In fact, My New Best Friend told me A Juicy Story about A Boy She Was Dating. Apparently, she met him at The Cheesecake Factory and when he would Come Over, he would bring Whole Cases Of Wine that he had Stolen From Work. I told her that if you are going to work at The Cheesecake Factory, one would be much better off Stealing Cheesecakes. But she explained, he worked Cheesecake Factory Corporate Office and therefore, had much easier access to Cases of Wine. And, one would imagine, Reams of Copy Paper and Thumbtacks, as well. I, for one, would love A Free Ream of Copy Paper! Thumbtacks, I would really have no use for. But, I can always do with a Fresh Pack Of Pens And Post-its! And, I guess, Wine, too. Cheesecake Boy didn't sound all that Bad.

Apparently, though, the first time My New Best Friend ventured over to Cheesecake's Apartment, she was Totally Aghast. All Cheesecake had for Furniture was An Enormous Futon in the center of the room and Several Empty Wine Boxes Serving As Side Tables. And, The Largest, Most Enormous High Definition Flat Screen Television she had ever seen. The Television was So Huge, it took up One Entire Wall. This explained why Cheesecake had No Furniture. He couldn't afford any after putting A Down Payment on The Biggest Television Ever.

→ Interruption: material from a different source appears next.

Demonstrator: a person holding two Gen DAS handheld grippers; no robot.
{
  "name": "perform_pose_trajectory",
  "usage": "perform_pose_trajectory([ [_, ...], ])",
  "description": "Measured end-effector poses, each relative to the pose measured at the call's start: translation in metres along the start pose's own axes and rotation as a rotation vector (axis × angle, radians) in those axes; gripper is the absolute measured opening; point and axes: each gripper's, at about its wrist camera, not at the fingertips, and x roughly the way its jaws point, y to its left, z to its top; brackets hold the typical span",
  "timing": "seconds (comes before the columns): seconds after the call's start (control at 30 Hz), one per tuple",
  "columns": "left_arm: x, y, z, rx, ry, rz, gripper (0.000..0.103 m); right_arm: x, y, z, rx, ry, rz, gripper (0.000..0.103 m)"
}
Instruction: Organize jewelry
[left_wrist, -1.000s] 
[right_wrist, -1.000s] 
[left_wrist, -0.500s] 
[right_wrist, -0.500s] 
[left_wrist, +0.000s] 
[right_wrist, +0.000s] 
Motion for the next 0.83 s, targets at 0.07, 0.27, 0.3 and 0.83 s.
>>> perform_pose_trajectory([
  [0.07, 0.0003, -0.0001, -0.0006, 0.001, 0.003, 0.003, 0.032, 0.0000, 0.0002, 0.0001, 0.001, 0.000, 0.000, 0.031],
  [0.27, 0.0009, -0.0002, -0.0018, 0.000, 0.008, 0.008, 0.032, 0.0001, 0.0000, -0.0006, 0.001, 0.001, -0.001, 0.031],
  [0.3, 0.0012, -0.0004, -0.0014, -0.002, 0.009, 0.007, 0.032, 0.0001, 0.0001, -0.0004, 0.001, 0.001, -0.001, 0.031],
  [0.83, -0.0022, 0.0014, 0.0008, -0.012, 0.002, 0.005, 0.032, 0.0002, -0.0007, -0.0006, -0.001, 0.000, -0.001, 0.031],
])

As the three of us girls started to rip into The Careless Way Men Spend Their Money On Useless Gadgets, I started to think about The Careless Way Women Spend Their Money On Shoes and Clothes. A man may spend Half His Salary on a TV, but I have been known to spend at least Two Month's Rent on A Fabulous Marc Jacob's Dress. It seems, Women and Men are really Equally Careless when we spend Our Hard-Earned Funds.

Of course, when Women purchase Expensive Clothing Items, we are not buying them necessarily because we think we are Inadequate in other aspects of our life. We just want to Look Stylish and Feel Important! Cheesecake, however, needed the Extra Inches in his Television Set Badly to make up for The Inches he was Lacking in other Places.

"As soon as I Saw The Enormous Television, it All Made Sense to me," exclaimed My New Best Friend. "He kept telling me he Had A Lot Of Inches and I kept thinking he was Delusional. I had no idea he was Talking About His Television Set."

Because in reality, Cheesecake was more likely an iPod with Video Screen.

But, at least he always brought over Cases Of Free, Stolen Wine.